__Assignment__. Pull out of the data below the stretch of lines bounded by the one containing "(389, 42) to (333, 28): 0.61" and the one containing "At (465, 211)", both bounds included, unchanged.

Dataset entries
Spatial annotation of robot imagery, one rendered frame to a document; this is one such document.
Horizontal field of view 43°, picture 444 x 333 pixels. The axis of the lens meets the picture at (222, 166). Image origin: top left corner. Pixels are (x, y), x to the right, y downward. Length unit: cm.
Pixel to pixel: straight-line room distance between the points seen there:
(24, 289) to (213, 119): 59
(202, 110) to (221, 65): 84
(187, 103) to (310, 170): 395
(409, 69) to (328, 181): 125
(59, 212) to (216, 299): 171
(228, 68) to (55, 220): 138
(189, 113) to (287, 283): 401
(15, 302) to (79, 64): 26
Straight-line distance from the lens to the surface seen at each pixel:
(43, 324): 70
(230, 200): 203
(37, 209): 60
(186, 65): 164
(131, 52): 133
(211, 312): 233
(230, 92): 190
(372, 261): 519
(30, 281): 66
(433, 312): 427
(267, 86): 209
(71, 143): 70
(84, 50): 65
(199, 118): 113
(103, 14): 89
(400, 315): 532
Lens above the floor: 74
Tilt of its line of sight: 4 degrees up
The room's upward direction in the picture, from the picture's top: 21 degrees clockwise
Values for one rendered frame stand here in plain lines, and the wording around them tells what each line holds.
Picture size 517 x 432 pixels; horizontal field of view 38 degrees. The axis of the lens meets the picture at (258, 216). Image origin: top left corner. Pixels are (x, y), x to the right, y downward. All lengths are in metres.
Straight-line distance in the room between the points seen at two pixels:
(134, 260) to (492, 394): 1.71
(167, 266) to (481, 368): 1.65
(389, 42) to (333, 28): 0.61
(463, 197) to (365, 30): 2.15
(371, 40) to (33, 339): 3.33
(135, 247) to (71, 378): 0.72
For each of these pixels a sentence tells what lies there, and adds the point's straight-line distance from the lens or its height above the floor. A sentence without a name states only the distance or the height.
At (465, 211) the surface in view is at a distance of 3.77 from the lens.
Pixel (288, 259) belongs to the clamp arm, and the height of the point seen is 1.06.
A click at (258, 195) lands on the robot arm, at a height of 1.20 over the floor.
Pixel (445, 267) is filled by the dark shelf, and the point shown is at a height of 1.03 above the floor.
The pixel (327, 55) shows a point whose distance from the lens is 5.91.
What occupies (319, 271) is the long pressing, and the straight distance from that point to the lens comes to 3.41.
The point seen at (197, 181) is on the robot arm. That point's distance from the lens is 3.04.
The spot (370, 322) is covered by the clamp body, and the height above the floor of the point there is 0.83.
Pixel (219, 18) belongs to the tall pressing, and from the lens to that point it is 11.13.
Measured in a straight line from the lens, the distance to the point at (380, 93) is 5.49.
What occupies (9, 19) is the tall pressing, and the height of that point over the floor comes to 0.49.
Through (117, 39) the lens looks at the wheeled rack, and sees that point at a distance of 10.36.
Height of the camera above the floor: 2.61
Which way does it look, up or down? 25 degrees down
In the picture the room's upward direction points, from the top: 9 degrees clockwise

__Answer space__.
(389, 42) to (333, 28): 0.61
(463, 197) to (365, 30): 2.15
(371, 40) to (33, 339): 3.33
(135, 247) to (71, 378): 0.72
For each of these pixels a sentence tells what lies there, and adds the point's straight-line distance from the lens or its height above the floor. A sentence without a name states only the distance or the height.
At (465, 211) the surface in view is at a distance of 3.77 from the lens.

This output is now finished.